Work item
Pick every line from the data below that contains the string "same" and copy it.

---------------

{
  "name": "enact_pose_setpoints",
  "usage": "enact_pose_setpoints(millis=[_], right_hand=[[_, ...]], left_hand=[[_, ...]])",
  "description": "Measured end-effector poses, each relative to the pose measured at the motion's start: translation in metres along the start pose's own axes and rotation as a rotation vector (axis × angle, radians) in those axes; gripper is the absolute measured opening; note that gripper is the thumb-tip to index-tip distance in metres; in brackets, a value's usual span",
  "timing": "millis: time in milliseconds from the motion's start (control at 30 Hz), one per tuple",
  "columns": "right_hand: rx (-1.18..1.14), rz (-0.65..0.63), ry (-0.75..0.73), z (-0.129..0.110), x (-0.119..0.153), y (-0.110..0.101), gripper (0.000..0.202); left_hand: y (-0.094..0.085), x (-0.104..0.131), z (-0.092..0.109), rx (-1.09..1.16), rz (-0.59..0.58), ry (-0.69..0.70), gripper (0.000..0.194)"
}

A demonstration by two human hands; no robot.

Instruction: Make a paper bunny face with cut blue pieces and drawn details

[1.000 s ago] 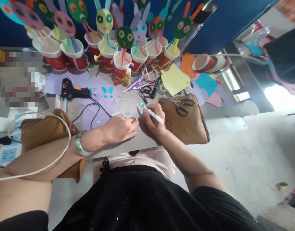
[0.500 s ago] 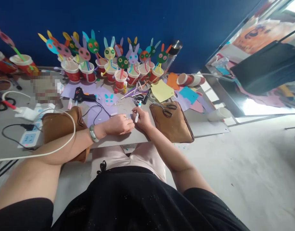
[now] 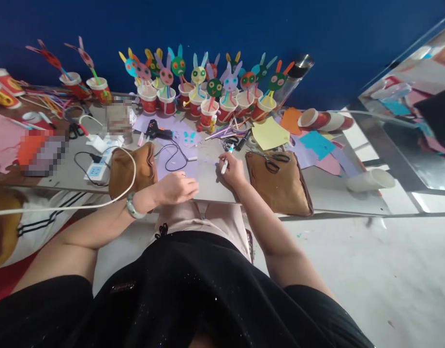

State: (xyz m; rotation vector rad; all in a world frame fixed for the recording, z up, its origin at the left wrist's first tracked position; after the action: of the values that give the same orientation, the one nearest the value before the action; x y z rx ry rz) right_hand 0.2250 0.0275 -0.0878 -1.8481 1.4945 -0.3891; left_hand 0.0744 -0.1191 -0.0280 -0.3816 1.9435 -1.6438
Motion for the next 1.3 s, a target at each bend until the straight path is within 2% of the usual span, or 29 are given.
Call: enact_pose_setpoints(millis=[133, 267, 467, 633, 700, 733, 800, 867, 933, 1000, 1067, 1300], right_hand=[[0.008, 0.017, -0.016, -0.002, -0.002, -0.001, 0.027], [0.064, -0.006, -0.025, -0.004, -0.001, 0.002, 0.031], [0.211, -0.076, -0.018, -0.009, 0.005, 0.015, 0.03], [-0.029, 0.047, 0.119, 0.004, 0.0, 0.004, 0.027], [-0.08, 0.035, 0.139, 0.006, -0.001, 0.003, 0.027], [-0.08, 0.011, 0.14, 0.005, -0.002, 0.005, 0.028], [-0.05, -0.026, 0.147, 0.003, -0.001, 0.007, 0.03], [-0.016, -0.057, 0.153, 0.0, -0.001, 0.01, 0.032], [0.013, -0.085, 0.141, -0.003, 0.0, 0.013, 0.033], [0.043, -0.105, 0.124, -0.004, 0.001, 0.015, 0.033], [0.067, -0.116, 0.118, -0.004, 0.002, 0.016, 0.034], [0.158, -0.121, 0.119, -0.005, 0.004, 0.017, 0.033]], left_hand=[[0.006, 0.017, -0.011, 0.051, -0.01, -0.18, 0.031], [0.012, 0.013, -0.008, 0.078, -0.051, -0.194, 0.031], [0.014, -0.014, -0.002, 0.085, -0.086, -0.151, 0.032], [0.003, -0.059, 0.004, 0.106, -0.062, -0.054, 0.031], [-0.006, -0.08, -0.013, 0.117, -0.009, -0.084, 0.032], [-0.01, -0.089, -0.031, 0.12, 0.026, -0.173, 0.031], [-0.016, -0.098, -0.078, 0.115, 0.12, -0.435, 0.029], [-0.014, -0.098, -0.116, 0.125, 0.181, -0.64, 0.028], [-0.003, -0.095, -0.139, 0.153, 0.186, -0.736, 0.025], [0.01, -0.092, -0.148, 0.172, 0.164, -0.749, 0.023], [0.022, -0.091, -0.149, 0.174, 0.124, -0.7, 0.021], [0.031, -0.082, -0.16, 0.236, 0.103, -0.631, 0.023]])
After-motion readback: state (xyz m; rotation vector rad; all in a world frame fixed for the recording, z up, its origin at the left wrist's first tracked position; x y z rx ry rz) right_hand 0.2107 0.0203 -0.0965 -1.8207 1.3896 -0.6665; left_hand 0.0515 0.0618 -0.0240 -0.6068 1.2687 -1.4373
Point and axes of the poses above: each hand's wrist, its own x-axis away from the middle knuckle, its own y-axis out of the palm, z = x × y, the point moved 8 cm from there along -x, towards the middle knuckle, and after that the axes turned 5 degrees about y, right-handed, at the moved point
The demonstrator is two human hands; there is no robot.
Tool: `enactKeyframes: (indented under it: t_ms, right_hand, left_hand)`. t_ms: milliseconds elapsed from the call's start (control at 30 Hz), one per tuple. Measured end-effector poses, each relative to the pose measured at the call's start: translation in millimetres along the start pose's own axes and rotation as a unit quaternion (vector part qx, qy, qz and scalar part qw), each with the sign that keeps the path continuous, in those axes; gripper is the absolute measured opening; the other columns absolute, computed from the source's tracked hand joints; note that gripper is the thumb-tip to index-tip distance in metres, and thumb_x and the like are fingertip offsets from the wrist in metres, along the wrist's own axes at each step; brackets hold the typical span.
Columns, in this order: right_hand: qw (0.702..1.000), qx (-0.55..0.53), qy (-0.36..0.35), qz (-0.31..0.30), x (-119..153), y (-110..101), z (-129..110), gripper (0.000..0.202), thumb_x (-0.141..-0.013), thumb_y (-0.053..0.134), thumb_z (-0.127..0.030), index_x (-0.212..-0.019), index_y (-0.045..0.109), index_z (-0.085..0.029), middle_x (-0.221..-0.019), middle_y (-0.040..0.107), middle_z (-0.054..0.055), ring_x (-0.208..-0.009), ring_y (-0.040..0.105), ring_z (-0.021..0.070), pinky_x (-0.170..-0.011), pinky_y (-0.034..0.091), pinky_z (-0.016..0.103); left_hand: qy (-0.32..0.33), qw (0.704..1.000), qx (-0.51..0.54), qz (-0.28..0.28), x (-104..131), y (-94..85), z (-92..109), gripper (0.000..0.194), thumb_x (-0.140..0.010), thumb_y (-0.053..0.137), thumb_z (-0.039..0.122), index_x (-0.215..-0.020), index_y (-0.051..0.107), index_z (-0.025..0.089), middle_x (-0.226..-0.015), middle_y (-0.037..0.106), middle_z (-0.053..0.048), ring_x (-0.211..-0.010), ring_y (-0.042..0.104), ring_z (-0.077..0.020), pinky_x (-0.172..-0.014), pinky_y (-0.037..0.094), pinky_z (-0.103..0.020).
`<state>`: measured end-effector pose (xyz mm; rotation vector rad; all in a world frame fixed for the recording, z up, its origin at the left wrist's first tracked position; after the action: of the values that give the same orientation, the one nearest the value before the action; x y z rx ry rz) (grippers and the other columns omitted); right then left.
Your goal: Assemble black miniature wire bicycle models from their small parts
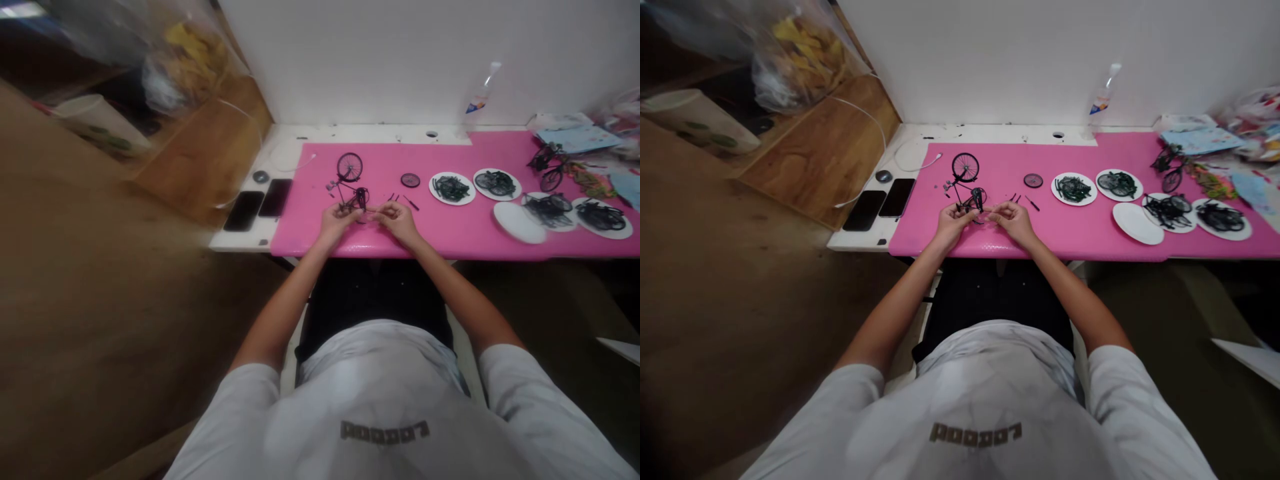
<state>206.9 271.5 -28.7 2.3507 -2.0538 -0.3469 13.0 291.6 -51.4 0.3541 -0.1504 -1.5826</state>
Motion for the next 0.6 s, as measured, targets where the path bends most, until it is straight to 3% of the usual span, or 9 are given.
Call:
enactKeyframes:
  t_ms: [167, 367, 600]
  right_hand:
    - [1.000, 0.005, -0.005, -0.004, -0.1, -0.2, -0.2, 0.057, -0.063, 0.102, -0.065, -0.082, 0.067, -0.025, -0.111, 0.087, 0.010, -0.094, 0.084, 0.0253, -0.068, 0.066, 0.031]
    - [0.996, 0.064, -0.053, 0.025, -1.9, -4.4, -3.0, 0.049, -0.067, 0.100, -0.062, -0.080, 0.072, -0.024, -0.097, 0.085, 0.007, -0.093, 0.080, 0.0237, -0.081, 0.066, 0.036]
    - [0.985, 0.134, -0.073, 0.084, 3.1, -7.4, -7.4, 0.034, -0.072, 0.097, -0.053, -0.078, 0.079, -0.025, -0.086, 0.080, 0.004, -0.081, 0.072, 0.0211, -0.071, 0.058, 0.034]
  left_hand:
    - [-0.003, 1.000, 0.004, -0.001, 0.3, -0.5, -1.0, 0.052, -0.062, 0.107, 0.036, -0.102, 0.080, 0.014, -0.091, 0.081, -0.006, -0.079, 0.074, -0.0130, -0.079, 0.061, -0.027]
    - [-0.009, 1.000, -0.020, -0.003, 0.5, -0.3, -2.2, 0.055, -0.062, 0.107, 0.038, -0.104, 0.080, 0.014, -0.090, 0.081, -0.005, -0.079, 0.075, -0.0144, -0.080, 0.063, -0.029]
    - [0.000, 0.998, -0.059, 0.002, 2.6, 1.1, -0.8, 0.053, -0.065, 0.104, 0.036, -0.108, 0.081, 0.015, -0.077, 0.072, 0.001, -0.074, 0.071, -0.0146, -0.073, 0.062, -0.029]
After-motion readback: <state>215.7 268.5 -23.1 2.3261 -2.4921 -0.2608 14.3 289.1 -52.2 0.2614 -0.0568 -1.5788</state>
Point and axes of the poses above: each hand's wrist, its own x-axis away from the middle knuckle, its own y-axis out of the palm, z = x × y, the point moved 7 cm from there along -x, towards the middle knuckle
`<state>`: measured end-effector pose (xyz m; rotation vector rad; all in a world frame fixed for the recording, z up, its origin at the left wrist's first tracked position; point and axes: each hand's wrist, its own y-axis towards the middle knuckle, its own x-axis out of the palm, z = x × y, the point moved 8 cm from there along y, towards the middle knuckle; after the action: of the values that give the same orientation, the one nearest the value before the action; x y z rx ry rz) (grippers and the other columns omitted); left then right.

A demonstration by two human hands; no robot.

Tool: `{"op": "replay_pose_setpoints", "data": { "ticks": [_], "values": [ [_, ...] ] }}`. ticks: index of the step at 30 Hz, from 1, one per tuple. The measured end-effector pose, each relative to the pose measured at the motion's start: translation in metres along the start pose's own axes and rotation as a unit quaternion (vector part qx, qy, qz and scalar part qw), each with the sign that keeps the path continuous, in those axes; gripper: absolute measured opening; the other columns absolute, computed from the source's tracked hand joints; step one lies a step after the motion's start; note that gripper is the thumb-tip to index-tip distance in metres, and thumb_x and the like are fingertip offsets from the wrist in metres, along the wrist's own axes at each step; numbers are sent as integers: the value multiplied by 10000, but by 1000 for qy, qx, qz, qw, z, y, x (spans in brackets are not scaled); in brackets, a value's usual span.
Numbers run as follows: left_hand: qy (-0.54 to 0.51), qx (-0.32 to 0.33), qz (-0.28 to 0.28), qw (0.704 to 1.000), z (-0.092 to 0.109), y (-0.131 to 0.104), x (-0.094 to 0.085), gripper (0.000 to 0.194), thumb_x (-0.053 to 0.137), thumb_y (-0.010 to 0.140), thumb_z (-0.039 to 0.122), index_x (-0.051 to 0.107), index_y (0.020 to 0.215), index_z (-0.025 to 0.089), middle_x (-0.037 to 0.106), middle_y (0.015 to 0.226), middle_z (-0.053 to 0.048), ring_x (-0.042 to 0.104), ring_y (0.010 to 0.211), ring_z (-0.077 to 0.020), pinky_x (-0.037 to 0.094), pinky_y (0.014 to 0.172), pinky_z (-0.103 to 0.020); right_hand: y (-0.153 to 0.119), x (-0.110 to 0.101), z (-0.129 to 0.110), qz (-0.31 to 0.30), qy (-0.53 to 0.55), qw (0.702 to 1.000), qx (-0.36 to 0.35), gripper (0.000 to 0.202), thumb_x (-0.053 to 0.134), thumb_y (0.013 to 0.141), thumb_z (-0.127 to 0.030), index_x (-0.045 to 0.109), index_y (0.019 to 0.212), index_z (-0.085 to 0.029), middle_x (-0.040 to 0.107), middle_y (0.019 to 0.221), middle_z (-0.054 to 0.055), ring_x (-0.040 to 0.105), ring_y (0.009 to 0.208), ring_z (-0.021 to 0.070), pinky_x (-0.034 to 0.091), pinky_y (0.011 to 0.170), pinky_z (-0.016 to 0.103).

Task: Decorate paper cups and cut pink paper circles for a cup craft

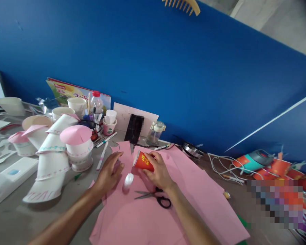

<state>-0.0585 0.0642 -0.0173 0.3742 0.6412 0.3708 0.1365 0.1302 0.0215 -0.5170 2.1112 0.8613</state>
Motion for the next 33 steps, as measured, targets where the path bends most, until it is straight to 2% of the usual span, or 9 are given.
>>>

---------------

Exercise solution
State: (xyz m; rotation vector rad; all in a world frame fixed for the recording, z up, its origin at the left wrist's first tracked position; after the action: of the values that give the same orientation, the one nearest the value before the action; x y z rx ry rz) right_hand 0.2250 0.0275 -0.0878 -1.8481 1.4945 -0.3891; left_hand 0.0744 -0.1191 -0.0280 -0.3816 1.9435 -1.6438
`<state>`: measured end-effector pose (xyz mm; rotation vector rad; all in a world frame fixed for the recording, z up, its origin at the left wrist's first tracked position; after the action: of the values that give the same orientation, the one nearest the value before the action; x y z rx ry rz) (grippers and the other columns omitted); right then left.
`<state>`: measured end-effector pose (xyz m; rotation vector rad; all in a world frame fixed for the recording, z up, its origin at the left wrist's first tracked position; point and axes: each hand's wrist, its own y-axis towards the middle knuckle, its own x-axis out of the palm, z = x × y, the point moved 8 cm from there along y, towards the middle knuckle; after the action: of the values that give the same orientation, the one nearest the value before the action; x y z rx ry rz) (grippers and the other columns omitted); left then right.

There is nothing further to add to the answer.